Within this you can see details such as the splits (as demonstrated earlier) and the features within the dataset, as well as extra information like the citation, description, and dataset version.

Using TFDS with Keras Models

In Chapter 2 you saw how to create a simple computer vision model using TensorFlow and Keras, with the built-in datasets from Keras (including Fashion MNIST), using simple code like this:

mnist = tf.keras.datasets.fashion_mnist

(training_images, training_labels), 
(test_images, test_labels) = mnist.load_data()

When using TFDS the code is very similar, but with some minor changes. The Keras datasets gave us ndarray types that worked natively in model.fit, but with TFDS we’ll need to do a little conversion work:

(training_images, training_labels), 
(test_images, test_labels) =  
tfds.as_numpy(tfds.load('fashion_mnist',
                         split = ['train', 'test'], 
                         batch_size=-1, 
                         as_supervised=True))

In this case we use tfds.load, passing it fashion_mnist as the desired dataset. We know that it has train and test splits, so passing these in an array will return us an array of dataset adapters with the images and labels in them. Using tfds.as_numpy in the call to tfds.load causes them to be returned as Numpy arrays. Specifying batch_size=-1 gives us all of the data, and as_supervised=True ensures we get tuples of (input, label) returned.

Once we’ve done that, we have pretty much the same format of data that was available in the Keras datasets, with one modification—the shape in TFDS is (28, 28, 1), whereas in the Keras datasets it was (28, 28).

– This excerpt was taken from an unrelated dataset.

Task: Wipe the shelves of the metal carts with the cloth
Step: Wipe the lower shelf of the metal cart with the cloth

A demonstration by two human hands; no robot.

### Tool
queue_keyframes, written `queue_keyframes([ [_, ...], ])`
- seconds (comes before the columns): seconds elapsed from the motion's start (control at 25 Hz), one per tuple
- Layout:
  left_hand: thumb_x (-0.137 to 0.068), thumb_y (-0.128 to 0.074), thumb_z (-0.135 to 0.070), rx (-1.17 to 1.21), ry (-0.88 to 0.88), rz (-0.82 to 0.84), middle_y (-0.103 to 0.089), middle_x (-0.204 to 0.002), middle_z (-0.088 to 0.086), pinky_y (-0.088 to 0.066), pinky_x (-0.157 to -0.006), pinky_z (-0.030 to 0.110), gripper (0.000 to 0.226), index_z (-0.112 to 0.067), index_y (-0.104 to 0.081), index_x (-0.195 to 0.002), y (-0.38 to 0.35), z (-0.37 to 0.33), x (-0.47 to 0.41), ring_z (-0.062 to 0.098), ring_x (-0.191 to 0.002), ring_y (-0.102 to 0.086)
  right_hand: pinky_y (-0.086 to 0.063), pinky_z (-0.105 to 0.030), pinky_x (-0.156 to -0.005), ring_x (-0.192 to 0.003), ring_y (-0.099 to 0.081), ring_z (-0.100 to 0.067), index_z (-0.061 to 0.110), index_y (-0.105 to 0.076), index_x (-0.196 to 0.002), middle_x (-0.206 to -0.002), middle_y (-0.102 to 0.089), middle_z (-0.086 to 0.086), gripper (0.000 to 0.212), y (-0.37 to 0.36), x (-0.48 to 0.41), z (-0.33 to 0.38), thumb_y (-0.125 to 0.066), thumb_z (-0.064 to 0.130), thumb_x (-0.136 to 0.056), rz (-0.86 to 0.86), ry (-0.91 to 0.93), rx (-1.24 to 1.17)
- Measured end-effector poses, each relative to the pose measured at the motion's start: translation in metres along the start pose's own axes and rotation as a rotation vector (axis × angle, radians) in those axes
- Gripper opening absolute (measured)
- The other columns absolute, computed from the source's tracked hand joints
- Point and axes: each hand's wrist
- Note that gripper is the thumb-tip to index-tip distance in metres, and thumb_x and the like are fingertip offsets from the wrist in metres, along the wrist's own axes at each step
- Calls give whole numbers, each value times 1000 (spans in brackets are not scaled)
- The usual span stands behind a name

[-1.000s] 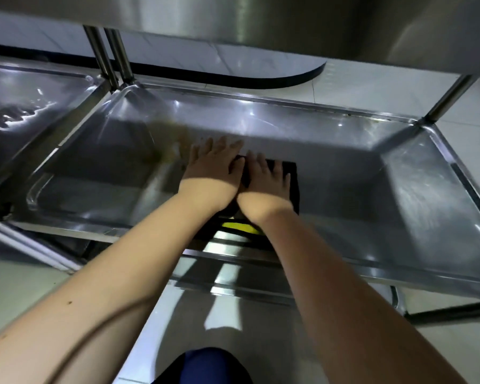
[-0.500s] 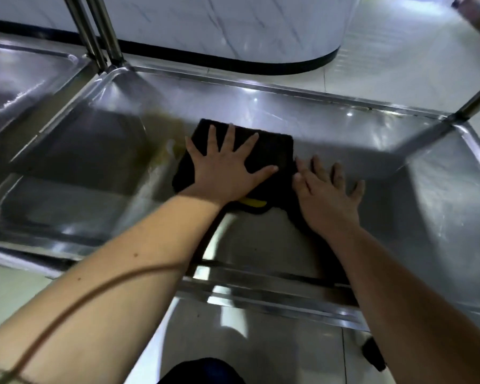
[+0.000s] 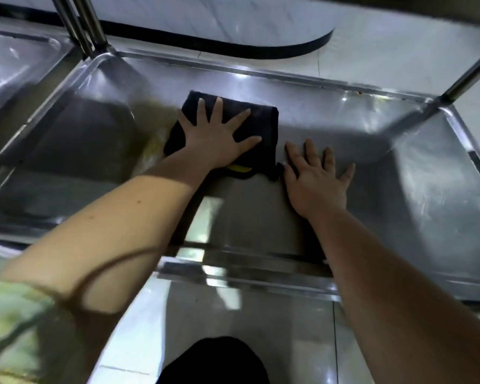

This means the code needs to change a little to specify that the input data shape is (28, 28, 1) instead of (28, 28):

import tensorflow as tf
import tensorflow_datasets as tfds

(training_images, training_labels), (test_images, test_labels) =  
tfds.as_numpy(tfds.load('fashion_mnist', split = ['train', 'test'], 
batch_size=-1, as_supervised=True))

training_images = training_images / 255.0
test_images = test_images / 255.0

model = tf.keras.models.Sequential([
    tf.keras.layers.Flatten(input_shape=(28,28,1)),
    tf.keras.layers.Dense(128, activation=tf.nn.relu),
    tf.keras.layers.Dropout(0.2),
    tf.keras.layers.Dense(10, activation=tf.nn.softmax)
])

model.compile(optimizer='adam',
              loss='sparse_categorical_crossentropy',
              metrics=['accuracy'])

model.fit(training_images, training_labels, epochs=5)

For a more complex example, you can take a look at the Horses or Humans dataset used in Chapter 3. This is also available in TFDS. Here’s the complete code to train a model with it:

import tensorflow as tf
import tensorflow_datasets as tfds

data = tfds.load('horses_or_humans', split='train', as_supervised=True)
 
train_batches = data.shuffle(100).batch(10)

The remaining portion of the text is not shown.